Interview move: turn each hint into an invariant you can check after every iteration/recursion step.
Step 03

Algorithm Walkthrough

Iteration Checklist

  1. Define state (indices, window, stack, map, DP cell, or recursion frame).
  2. Apply one transition step and update the invariant.
  3. Record answer candidate when condition is met.
  4. Continue until all input is consumed.
Use the first example testcase as your mental trace to verify each transition.
Step 04

Edge Cases

Minimum Input
Single element / shortest valid input
Validate boundary behavior before entering the main loop or recursion.
Duplicates & Repeats
Repeated values / repeated states
Decide whether duplicates should be merged, skipped, or counted explicitly.
Extreme Constraints
Upper-end input sizes
Re-check complexity target against constraints to avoid time-limit issues.
Invalid / Corner Shape
Empty collections, zeros, or disconnected structures
Handle special-case structure before the core algorithm path.
Step 05

Full Annotated Code

Source-backed implementations are provided below for direct study and interview prep.

// Accepted solution for LeetCode #3080: Mark Elements on Array by Performing Queries
class Solution {
    public long[] unmarkedSumArray(int[] nums, int[][] queries) {
        int n = nums.length;
        long s = Arrays.stream(nums).asLongStream().sum();
        boolean[] mark = new boolean[n];
        int[][] arr = new int[n][0];
        for (int i = 0; i < n; ++i) {
            arr[i] = new int[] {nums[i], i};
        }
        Arrays.sort(arr, (a, b) -> a[0] == b[0] ? a[1] - b[1] : a[0] - b[0]);
        int m = queries.length;
        long[] ans = new long[m];
        for (int i = 0, j = 0; i < m; ++i) {
            int index = queries[i][0], k = queries[i][1];
            if (!mark[index]) {
                mark[index] = true;
                s -= nums[index];
            }
            for (; k > 0 && j < n; ++j) {
                if (!mark[arr[j][1]]) {
                    mark[arr[j][1]] = true;
                    s -= arr[j][0];
                    --k;
                }
            }
            ans[i] = s;
        }
        return ans;
    }
}
Step 06

Interactive Study Demo

Use this to step through a reusable interview workflow for this problem.

Press Step or Run All to begin.
Step 07

Complexity Analysis

Time
O(n × log n)
Space
O(n)

Approach Breakdown

BRUTE FORCE
O(n²) time
O(1) space

Two nested loops check every pair or subarray.

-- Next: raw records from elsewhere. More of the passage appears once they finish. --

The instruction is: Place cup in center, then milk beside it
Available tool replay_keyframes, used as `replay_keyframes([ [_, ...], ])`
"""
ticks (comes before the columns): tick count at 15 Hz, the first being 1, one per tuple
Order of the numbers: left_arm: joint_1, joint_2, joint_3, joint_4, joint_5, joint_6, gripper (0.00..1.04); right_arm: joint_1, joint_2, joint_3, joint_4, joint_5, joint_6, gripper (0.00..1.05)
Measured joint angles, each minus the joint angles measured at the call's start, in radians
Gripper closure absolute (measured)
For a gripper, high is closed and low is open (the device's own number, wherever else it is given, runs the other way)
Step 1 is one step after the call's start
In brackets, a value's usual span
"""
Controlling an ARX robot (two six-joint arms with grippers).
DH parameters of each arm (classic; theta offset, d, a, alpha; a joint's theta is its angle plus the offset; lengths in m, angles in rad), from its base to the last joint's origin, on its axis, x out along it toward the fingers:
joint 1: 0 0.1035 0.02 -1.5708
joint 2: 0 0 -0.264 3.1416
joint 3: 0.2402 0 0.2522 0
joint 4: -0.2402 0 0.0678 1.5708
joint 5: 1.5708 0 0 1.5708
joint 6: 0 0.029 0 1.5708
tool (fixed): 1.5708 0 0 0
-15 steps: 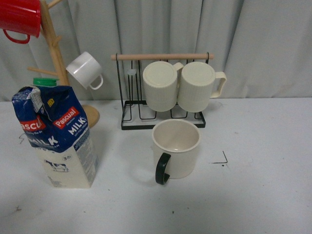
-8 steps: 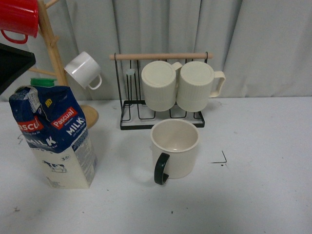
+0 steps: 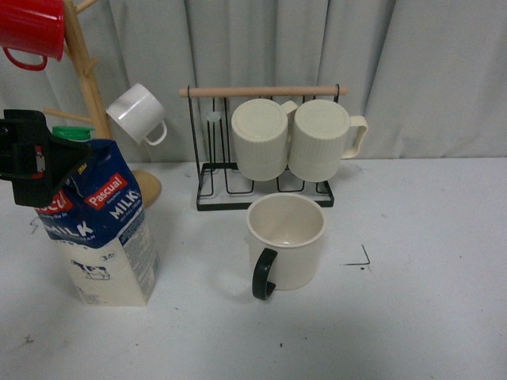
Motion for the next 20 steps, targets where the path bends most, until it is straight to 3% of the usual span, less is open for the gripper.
replay_keyframes([
  [6, -0.050, 0.155, 0.060, 0.063, -0.088, 0.008, 0.08, 0.000, 0.000, 0.000, 0.000, 0.000, 0.000, 0.06],
  [11, -0.051, 0.169, 0.064, 0.093, -0.117, -0.001, 0.66, 0.000, 0.000, 0.000, 0.000, 0.000, 0.000, 0.06],
  [14, -0.060, 0.167, 0.064, 0.088, -0.121, -0.040, 0.93, 0.000, 0.000, 0.000, 0.000, 0.000, 0.000, 0.06],
  [20, -0.196, 0.130, 0.071, 0.066, -0.266, -0.084, 0.99, 0.000, 0.000, 0.000, 0.000, 0.000, 0.000, 0.06],
])
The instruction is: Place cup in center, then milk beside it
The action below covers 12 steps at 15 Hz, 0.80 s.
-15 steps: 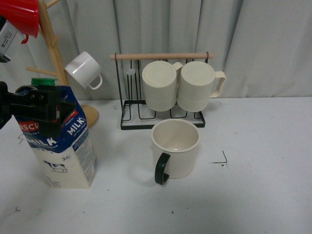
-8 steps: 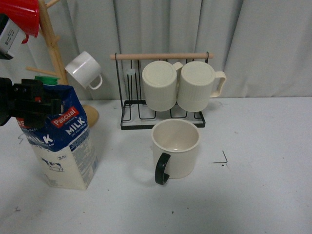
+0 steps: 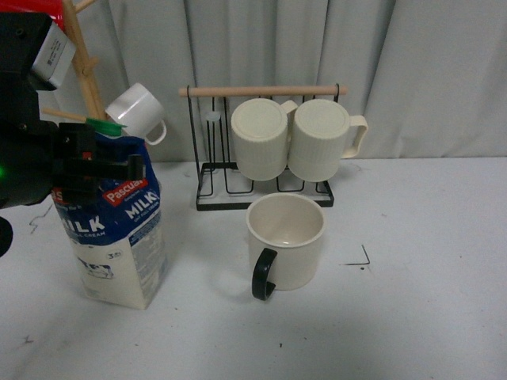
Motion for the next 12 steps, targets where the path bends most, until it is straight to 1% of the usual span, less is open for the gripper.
replay_keyframes([
  [3, -0.066, 0.032, 0.035, 0.055, -0.059, -0.075, 0.99, 0.000, 0.000, 0.000, 0.000, 0.000, 0.000, 0.06],
  [5, -0.120, 0.070, 0.047, 0.092, -0.124, -0.094, 0.99, 0.000, 0.000, 0.000, 0.000, 0.000, 0.000, 0.06],
  [12, -0.230, 0.178, 0.114, 0.121, -0.249, -0.193, 0.99, 0.000, 0.000, 0.000, 0.000, 0.000, 0.000, 0.06],
])
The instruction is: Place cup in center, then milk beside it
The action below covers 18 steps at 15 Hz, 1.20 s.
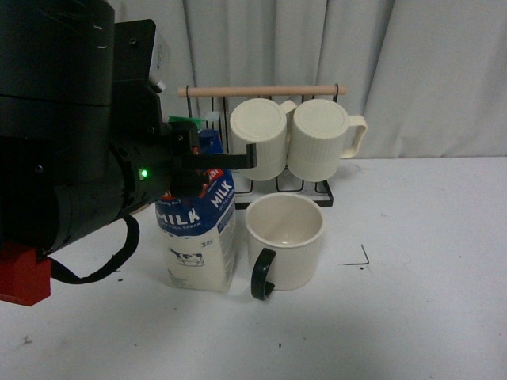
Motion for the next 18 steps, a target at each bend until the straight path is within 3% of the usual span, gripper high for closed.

The outer loop fixes a starting point, the inner loop extends or searches. For n elements this gives up to n²/2 operations. No extra space, but the quadratic time is prohibitive for large inputs.

OPTIMIZED
O(n) time
O(1) space

Most array problems have an O(n²) brute force (nested loops) and an O(n) optimal (single pass with clever state tracking). The key is identifying what information to maintain as you scan: a running max, a prefix sum, a hash map of seen values, or two pointers.

Shortcut: If you are using nested loops on an array, there is almost always an O(n) solution. Look for the right auxiliary state.
Coach Notes

Common Mistakes

Review these before coding to avoid predictable interview regressions.

Off-by-one on range boundaries

Wrong move: Loop endpoints miss first/last candidate.

Usually fails on: Fails on minimal arrays and exact-boundary answers.

Fix: Re-derive loops from inclusive/exclusive ranges before coding.

Mutating counts without cleanup

Wrong move: Zero-count keys stay in map and break distinct/count constraints.

Usually fails on: Window/map size checks are consistently off by one.

Fix: Delete keys when count reaches zero.